The more sources of noise, the higher the amplitude of the noise, the more my PTSD kicks in and the more uncomfortable and triggered I feel. The more uncomfortable and triggered I feel, the more irritable I get-- partly because being triggered doesn't feel good, and partly because I wish people would just shut the fuck up and stop trying to fill any available quiet space with noise. I wear earplugs in lots of places-- not just here in the convenience store, but the student union, the computer sciences building common areas, the libraries, and even sometimes at home in my apartment. Places that are not environments that are normally associated with hazardous noise levels.
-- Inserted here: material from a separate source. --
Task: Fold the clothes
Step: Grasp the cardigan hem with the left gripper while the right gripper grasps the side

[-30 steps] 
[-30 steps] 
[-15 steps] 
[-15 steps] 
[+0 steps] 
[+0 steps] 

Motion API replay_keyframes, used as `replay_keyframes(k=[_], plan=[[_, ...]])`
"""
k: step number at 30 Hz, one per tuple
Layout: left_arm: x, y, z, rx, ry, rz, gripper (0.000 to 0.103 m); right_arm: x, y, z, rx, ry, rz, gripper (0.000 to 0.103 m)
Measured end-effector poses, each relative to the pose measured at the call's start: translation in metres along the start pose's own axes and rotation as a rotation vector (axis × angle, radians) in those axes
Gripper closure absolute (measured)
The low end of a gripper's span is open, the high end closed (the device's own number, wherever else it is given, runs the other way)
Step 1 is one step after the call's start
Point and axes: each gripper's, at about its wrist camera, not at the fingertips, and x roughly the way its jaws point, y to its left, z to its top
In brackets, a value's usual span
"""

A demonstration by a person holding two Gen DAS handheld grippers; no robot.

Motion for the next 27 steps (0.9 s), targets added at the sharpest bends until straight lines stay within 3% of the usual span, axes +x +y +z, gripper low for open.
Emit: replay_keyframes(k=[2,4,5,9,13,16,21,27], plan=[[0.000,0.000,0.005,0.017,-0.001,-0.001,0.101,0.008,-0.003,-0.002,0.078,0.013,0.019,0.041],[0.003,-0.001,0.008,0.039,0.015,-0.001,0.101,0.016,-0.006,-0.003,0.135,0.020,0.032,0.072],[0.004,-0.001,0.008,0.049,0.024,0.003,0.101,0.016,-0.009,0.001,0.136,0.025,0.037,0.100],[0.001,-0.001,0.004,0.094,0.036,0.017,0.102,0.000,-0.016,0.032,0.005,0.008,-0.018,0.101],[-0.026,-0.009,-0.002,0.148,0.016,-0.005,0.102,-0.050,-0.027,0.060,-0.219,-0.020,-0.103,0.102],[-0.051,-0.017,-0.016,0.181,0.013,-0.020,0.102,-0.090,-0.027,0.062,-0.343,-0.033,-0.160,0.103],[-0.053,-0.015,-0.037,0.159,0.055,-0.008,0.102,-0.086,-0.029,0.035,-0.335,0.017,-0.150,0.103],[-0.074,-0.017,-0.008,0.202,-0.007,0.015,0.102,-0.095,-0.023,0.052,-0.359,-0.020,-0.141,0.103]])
People see that I'm wearing earplugs and look at me funny-- like, what's wrong with this guy that he's wearing earplugs?
I honestly keep a pair of earplugs in my pocket all the time now. I just ordered an industrial size box of the highest rated "block all of the noise even voices" kind from Amazon-- I looked at reviews until I found the ones that seem most likely to block out the most sound, as it turns out that many earplugs are designed to reduce noise but still let voices through. I don't want to let voices through. I want silence.
My cell phone is always on vibrate; it's also always in Do Not Disturb mode, meaning that the only phone calls that will actually make my phone buzz are calls from people I've marked as favorites in my contacts list (there are four such people). I don't generally like noises that are alarms, because noises that are alarms have historically been (for me) associated with situations where it's a good chance that I'm about to die. I don't talk on my phone in public often, partly because I use chat and text messages far more, and partly because it just seems kind of rude. Somewhere it became okay for people to be in restaurants and airport terminals, and on buses and airplanes, and have their phone ding and bloop and beep out loud whenever a message or notification happens. (This is especially bad on airplanes that have just landed, where strings notifications happen all at once as a result of being without a network for several hours.) Perhaps people feel more important if their phone makes irritating noises often? They do this at work, too. (Okay, I'm ranting a little now, but it relates.)
I'm more than a little afraid that I'm going to get an interview somewhere and take the obligatory walk through the place, which will probably be an open plan office, and want to
I'm actually fine with admitting that I'm a veteran, and that I have a disability whose name is PTSD. (I don't like it, but I've slowly been making peace with it.)
It's illegal to not hire someone because they have a disability and ask for reasonable accommodations-- but be honest here, if you work in such an open plan office and one guy gets a cubicle with walls or an office to work in when no one else does, what are you going to think? If you're doing the hiring, are you going to be understanding, or are you going to find a reason not to hire the person who needs accommodations and hire the person who is perfectly fine working in an open and noisy environment? And even if the accommodations get made, what happens when it's explained that the new guy is a combat veteran with PTSD that needs to work quietly by himself most of the time?
Like I said, be honest when you answer.